▶ _TASK GOAL_
Repeat all of the data word for word so that only the pictures are missing from the copy.

▶ _RAW DATA_
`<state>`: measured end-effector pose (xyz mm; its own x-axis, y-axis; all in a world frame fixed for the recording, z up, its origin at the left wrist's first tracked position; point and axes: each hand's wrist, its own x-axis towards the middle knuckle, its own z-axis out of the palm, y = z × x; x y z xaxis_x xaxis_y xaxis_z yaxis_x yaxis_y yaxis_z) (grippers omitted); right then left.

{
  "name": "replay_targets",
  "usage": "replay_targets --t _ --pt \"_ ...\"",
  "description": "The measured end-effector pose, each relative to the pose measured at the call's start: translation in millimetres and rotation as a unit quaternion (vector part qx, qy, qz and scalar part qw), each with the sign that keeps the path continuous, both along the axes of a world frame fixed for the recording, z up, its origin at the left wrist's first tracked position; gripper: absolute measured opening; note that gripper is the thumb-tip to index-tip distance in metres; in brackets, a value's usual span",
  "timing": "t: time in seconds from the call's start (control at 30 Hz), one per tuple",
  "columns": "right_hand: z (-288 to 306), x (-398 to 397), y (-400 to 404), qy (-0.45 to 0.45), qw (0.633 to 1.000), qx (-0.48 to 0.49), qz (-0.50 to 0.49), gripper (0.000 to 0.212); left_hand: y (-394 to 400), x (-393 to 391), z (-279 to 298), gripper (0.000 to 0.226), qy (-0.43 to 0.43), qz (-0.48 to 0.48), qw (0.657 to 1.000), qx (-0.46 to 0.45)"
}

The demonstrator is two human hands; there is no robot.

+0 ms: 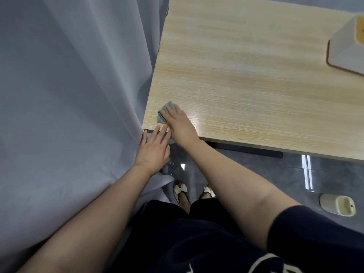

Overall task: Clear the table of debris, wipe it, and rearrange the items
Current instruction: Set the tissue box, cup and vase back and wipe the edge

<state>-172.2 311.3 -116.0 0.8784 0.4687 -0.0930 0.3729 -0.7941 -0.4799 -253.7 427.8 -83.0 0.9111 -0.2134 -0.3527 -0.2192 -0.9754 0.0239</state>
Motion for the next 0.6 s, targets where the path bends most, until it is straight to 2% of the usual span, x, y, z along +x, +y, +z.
replay_targets --t 0.1,0.2,0.37,0.5,0.6 --pt "-3 3 -16 -0.007 1.0 -0.024 0.012 0.056 -1 1 0 0.055 -0.001 0.008 1.0 -0.014" --pt "-3 1 -60 -0.026 0.998 -0.013 -0.062 0.056 -1 0 0 0.054 0.005 0.017 1.0 -0.021" --pt "0 -15 -122 -0.004 0.983 -0.016 -0.184 0.049 -10 -2 2 0.054 0.02 0.041 0.999 -0.019" --pt "5 -27 -135 0.004 0.974 -0.01 -0.227 0.048 -18 2 9 0.054 0.023 0.029 0.999 0.002" --pt "22 -17 -135 0.014 0.966 0.034 -0.256 0.043 -35 17 21 0.053 0.01 0.011 1.0 -0.025"
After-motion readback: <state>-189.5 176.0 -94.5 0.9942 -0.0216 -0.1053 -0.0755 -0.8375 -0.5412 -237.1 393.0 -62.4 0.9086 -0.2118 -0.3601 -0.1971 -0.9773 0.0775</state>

▶ _ANSWER_
`<state>`: measured end-effector pose (xyz mm; its own x-axis, y-axis; all in a world frame fixed for the recording, z up, its origin at the left wrist's first tracked position; point and axes: each hand's wrist, its own x-axis towards the middle knuckle, its own z-axis out of the palm, y = z × x; x y z xaxis_x xaxis_y xaxis_z yaxis_x yaxis_y yaxis_z) (grippers omitted); right then left.

{
  "name": "replay_targets",
  "usage": "replay_targets --t _ --pt \"_ ...\"",
  "description": "The measured end-effector pose, each relative to the pose measured at the call's start: translation in millimetres and rotation as a unit quaternion (vector part qx, qy, qz and scalar part qw), each with the sign that keeps the path continuous, both along the axes of a world frame fixed for the recording, z up, its origin at the left wrist's first tracked position; gripper: absolute measured opening; note that gripper is the thumb-tip to index-tip distance in metres; in brackets, a value's usual span",
  "timing": "t: time in seconds from the call's start (control at 30 Hz), one per tuple",
  "columns": "right_hand: z (-288 to 306), x (-398 to 397), y (-400 to 404), qy (-0.45 to 0.45), qw (0.633 to 1.000), qx (-0.48 to 0.49), qz (-0.50 to 0.49), gripper (0.000 to 0.212); left_hand: y (-394 to 400), x (-393 to 391), z (-279 to 298), gripper (0.000 to 0.226), qy (-0.43 to 0.43), qz (-0.48 to 0.48), qw (0.657 to 1.000), qx (-0.46 to 0.45)"
}

The demonstrator is two human hands; there is no robot.

+0 ms: 

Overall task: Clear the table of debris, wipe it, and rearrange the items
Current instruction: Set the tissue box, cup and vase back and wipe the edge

<state>-172.2 311.3 -116.0 0.8784 0.4687 -0.0930 0.3729 -0.7941 -0.4799 -253.7 427.8 -83.0 0.9111 -0.2134 -0.3527 -0.2192 -0.9754 0.0239</state>
Motion for the next 0.6 s, targets where the path bends most, until it is straight to 2% of the usual span, x, y, z along +x, +y, +z.
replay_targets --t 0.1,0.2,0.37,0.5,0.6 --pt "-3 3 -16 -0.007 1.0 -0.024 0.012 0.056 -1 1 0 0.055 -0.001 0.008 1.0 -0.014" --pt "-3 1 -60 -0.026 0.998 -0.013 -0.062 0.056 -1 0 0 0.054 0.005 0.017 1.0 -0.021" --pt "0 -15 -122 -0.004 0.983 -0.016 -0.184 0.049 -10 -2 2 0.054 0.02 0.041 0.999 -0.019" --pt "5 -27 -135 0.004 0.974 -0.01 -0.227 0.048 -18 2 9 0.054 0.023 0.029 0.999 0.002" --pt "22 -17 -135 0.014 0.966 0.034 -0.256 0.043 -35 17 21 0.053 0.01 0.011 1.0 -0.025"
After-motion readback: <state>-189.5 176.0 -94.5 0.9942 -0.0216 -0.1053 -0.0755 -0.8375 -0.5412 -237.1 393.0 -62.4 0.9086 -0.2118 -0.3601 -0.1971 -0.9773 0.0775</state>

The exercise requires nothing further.